Stage gated funding at 90, 180, and 270 days
The sharpest operating prescription in the coverage comes from Thomas Prommer, a CTO and CIO advisor quoted in Foundry's companion piece on staying on the human side of AI transformation. Prommer recommends stage gated funding at 90, 180, and 270 day checkpoints, with explicit kill criteria at each gate. In his portfolios, that discipline retires roughly one in three projects before they consume a full annual budget.
The mechanics matter. At 90 days the question is whether the use case has a measurable baseline and a willing business owner. At 180 days the question is whether the pilot has produced a signal worth scaling. At 270 days the question is whether unit economics survive contact with production volume. Each gate has a default of no, not a default of continue.
The metrics CIOs are actually tracking
When the survey asked how AI success is being measured, the answers were unromantic. Forty percent named operational efficiency, 34% pointed to employee productivity, and 30% cited cost reduction. Revenue lift, customer experience, and new product creation appear further down the list.
Operational efficiency: 40%, per the Foundry data.
Employee productivity: 34%, reflecting copilots and workflow automation.
Cost reduction: 30%, typically tied to contact center, code generation, and shared services.
Durvasula's framing in the CIO.com writeup is that productivity gains only count when they show up in headcount plans, cycle times, or vendor spend. Anything softer than that tends to evaporate by the next budget cycle.
How we are rewriting intake to match the 270 day clock
In our own delivery work we are treating Prommer's 90/180/270 cadence as the default intake shape for AI initiatives rather than an advanced option.
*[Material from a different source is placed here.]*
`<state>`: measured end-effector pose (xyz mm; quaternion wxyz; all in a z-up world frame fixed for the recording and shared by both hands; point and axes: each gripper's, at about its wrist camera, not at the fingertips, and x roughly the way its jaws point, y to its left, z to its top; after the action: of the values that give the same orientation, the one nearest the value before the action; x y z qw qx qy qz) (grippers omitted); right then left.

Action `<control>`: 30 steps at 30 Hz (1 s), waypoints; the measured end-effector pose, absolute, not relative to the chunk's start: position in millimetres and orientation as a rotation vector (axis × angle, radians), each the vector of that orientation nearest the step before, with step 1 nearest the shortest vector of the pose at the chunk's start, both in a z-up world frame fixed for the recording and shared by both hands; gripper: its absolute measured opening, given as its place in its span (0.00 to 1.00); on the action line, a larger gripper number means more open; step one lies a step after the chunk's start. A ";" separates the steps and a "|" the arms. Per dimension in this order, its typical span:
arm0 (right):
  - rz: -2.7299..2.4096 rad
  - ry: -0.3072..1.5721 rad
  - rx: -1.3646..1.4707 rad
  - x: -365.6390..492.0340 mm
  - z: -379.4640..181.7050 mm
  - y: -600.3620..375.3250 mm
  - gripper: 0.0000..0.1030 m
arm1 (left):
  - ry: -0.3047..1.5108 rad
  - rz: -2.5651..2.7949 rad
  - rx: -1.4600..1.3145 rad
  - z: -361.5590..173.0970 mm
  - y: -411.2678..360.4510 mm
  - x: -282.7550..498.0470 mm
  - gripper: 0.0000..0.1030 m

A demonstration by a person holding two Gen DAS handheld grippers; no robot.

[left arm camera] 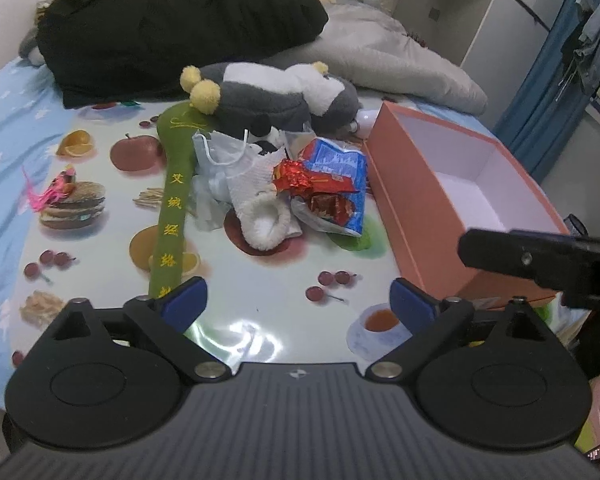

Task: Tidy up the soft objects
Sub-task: 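Grasp the white rope toy with the left tool while the right grasps the red candy packet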

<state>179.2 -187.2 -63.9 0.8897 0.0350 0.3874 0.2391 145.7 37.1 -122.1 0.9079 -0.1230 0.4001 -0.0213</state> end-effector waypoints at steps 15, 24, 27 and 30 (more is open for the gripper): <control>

The change is structural, not rhetorical. Every new AI request now enters with a named business owner, a baseline metric pulled before any model is touched, and three pre committed review dates on the calendar.
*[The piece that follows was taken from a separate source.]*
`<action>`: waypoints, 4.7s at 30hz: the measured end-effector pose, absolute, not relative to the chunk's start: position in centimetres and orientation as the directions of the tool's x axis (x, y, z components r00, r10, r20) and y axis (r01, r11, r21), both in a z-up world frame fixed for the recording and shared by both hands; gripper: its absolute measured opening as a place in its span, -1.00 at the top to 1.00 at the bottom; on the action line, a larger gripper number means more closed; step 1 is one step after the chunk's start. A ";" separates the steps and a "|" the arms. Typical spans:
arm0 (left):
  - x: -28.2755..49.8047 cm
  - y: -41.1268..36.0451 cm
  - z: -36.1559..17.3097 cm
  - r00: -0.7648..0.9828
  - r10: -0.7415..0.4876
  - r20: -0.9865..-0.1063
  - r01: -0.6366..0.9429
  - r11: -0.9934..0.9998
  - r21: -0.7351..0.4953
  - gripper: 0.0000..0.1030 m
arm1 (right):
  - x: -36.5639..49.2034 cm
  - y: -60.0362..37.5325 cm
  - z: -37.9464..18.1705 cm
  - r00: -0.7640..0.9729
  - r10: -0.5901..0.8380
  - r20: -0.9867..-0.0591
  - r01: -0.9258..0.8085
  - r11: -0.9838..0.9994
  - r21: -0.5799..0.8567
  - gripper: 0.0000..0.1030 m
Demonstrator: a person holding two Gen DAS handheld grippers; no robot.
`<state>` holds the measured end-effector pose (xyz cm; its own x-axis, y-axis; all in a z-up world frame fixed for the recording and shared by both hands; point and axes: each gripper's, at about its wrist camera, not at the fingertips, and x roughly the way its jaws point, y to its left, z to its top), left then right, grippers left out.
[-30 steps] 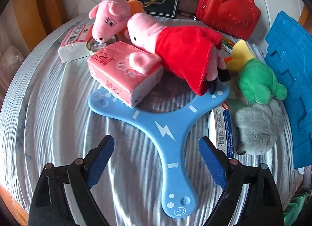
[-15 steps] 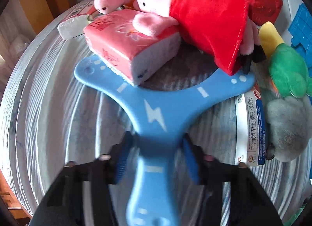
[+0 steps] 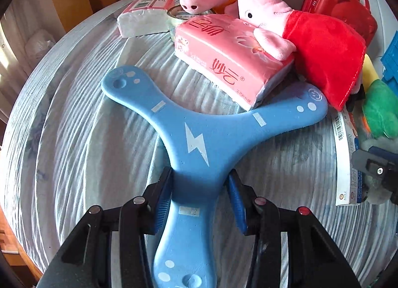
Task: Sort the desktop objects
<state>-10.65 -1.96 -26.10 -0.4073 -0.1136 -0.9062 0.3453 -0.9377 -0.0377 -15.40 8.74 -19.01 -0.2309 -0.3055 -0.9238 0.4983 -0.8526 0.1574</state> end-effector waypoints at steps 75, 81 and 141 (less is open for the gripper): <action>-14.2 55.0 10.4 -0.774 0.260 -0.577 -0.400 -0.908 0.126 0.35 | -10.6 61.3 10.7 -0.814 0.123 -0.568 -0.113 -0.992 -0.053 0.25; -15.4 56.4 8.3 -0.733 0.217 -0.645 -0.388 -0.912 0.135 0.35 | -11.4 63.0 9.6 -0.797 0.124 -0.591 -0.115 -0.992 -0.054 0.25; -4.7 50.0 9.4 -0.822 0.329 -0.466 -0.362 -0.932 -0.018 -0.96 | -1.6 62.2 10.0 -0.876 0.150 -0.458 -0.184 -0.982 0.031 -1.00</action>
<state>-4.67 50.04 9.38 -0.8218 0.3285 -0.4655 -0.3624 -0.9318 -0.0178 -1.62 62.20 10.05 -0.8762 0.1498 -0.4581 -0.1844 -0.9824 0.0314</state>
The decision we have made is to refuse intake without those three artifacts. A request without a baseline becomes a workshop, not a project. A request without an owner becomes a research note. A request without scheduled gates does not get a budget line. That mirrors the 53% of organizations the survey identifies as having formal approval processes, and it is the cheapest way to stop the silent accumulation of half live pilots.
The signal we are watching internally is the kill rate. If fewer than 20% of AI projects are retired at the 180 day gate, the gate is decorative. If more than 50% are retired, intake is too loose. Prommer's one in three is a reasonable target and a useful benchmark when reporting to a steering committee that, per the Foundry data, 83% of peers either have or are building.
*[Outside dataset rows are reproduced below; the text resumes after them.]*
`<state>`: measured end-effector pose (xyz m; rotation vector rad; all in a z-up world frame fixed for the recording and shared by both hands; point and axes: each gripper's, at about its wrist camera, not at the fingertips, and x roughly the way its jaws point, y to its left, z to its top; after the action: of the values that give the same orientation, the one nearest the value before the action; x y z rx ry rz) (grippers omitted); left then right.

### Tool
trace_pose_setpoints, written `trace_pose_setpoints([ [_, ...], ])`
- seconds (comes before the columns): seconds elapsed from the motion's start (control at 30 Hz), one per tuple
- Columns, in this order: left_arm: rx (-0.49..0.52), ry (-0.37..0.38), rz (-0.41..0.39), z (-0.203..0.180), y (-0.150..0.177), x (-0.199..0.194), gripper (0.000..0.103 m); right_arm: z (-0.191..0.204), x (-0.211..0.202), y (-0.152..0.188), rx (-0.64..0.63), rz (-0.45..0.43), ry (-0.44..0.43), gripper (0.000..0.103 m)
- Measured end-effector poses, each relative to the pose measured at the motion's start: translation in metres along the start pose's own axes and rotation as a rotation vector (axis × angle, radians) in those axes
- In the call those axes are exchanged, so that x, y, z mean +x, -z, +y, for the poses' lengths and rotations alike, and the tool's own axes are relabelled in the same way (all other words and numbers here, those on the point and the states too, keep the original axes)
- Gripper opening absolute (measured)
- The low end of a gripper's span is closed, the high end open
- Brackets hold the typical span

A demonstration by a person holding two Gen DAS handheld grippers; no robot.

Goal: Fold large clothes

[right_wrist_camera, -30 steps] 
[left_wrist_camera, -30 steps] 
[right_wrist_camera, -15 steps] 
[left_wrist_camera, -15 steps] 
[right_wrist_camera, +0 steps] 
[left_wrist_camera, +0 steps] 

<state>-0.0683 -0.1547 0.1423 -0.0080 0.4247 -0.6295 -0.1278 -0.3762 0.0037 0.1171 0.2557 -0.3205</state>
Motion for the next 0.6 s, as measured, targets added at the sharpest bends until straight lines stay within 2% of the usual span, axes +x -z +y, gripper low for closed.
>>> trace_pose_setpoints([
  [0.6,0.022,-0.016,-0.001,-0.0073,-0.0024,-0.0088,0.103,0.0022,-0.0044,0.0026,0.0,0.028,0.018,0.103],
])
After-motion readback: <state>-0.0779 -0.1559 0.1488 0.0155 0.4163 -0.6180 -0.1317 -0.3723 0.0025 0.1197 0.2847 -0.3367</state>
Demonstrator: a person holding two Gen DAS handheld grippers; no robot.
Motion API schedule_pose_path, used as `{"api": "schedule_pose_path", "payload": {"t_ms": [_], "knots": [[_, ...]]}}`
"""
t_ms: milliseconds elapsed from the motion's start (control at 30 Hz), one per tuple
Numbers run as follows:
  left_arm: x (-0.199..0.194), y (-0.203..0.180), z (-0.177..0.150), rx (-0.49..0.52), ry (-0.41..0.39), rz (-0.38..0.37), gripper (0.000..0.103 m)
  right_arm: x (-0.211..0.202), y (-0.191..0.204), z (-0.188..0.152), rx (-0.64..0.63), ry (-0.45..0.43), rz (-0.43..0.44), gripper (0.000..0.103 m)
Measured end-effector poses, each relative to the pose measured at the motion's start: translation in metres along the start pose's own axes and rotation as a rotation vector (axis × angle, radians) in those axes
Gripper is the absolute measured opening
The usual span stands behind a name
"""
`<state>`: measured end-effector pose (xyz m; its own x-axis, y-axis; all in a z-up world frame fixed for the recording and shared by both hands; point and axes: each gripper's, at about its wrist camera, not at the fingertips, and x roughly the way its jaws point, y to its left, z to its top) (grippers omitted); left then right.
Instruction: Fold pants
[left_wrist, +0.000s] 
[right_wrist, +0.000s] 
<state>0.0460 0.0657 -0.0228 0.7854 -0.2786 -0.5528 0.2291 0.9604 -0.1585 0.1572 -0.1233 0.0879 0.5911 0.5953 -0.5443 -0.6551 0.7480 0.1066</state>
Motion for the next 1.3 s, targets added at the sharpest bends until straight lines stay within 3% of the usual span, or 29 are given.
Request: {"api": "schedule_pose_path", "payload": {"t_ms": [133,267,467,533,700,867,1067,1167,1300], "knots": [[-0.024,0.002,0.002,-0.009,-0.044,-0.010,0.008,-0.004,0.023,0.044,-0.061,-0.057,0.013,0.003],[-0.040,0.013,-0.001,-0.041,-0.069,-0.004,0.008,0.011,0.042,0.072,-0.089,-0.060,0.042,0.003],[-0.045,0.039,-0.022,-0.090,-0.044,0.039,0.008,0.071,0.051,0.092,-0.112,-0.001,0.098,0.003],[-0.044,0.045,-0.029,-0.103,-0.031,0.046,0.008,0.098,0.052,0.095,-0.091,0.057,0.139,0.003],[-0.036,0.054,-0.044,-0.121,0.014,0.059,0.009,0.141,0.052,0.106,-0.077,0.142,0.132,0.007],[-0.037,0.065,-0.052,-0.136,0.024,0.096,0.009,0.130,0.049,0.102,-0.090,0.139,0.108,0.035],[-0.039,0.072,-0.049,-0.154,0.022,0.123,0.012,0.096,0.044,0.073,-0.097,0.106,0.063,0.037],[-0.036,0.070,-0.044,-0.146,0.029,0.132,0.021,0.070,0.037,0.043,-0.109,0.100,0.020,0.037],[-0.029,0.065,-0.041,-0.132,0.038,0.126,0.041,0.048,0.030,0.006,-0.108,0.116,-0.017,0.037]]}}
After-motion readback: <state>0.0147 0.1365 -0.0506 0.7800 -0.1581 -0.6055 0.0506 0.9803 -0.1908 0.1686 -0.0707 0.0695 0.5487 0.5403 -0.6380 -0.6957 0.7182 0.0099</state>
What to watch through the FY26 planning window
Most enterprise budget cycles will lock FY26 AI spend between November 2025 and February 2026. The State of the CIO 2026 data suggests two concrete things to watch in that window. First, whether steering committees actually own the kill decisions or merely review them, because committees that cannot stop work do not change outcomes. Second, whether the 19% success rate moves materially in next year's edition, since a flat number after a year of governance investment will force boards to ask whether the problem is execution or whether the underlying use cases were ever real.
The 25th edition of this survey is, in effect, the first one where AI is treated as a normal capital allocation question rather than a strategic narrative. CIOs who walk into their FY26 planning meetings with baselines, gates, and a published kill rate will be operating from the same playbook the Foundry research describes. Those who walk in with a roadmap of pilots will spend 2026 explaining the 19%.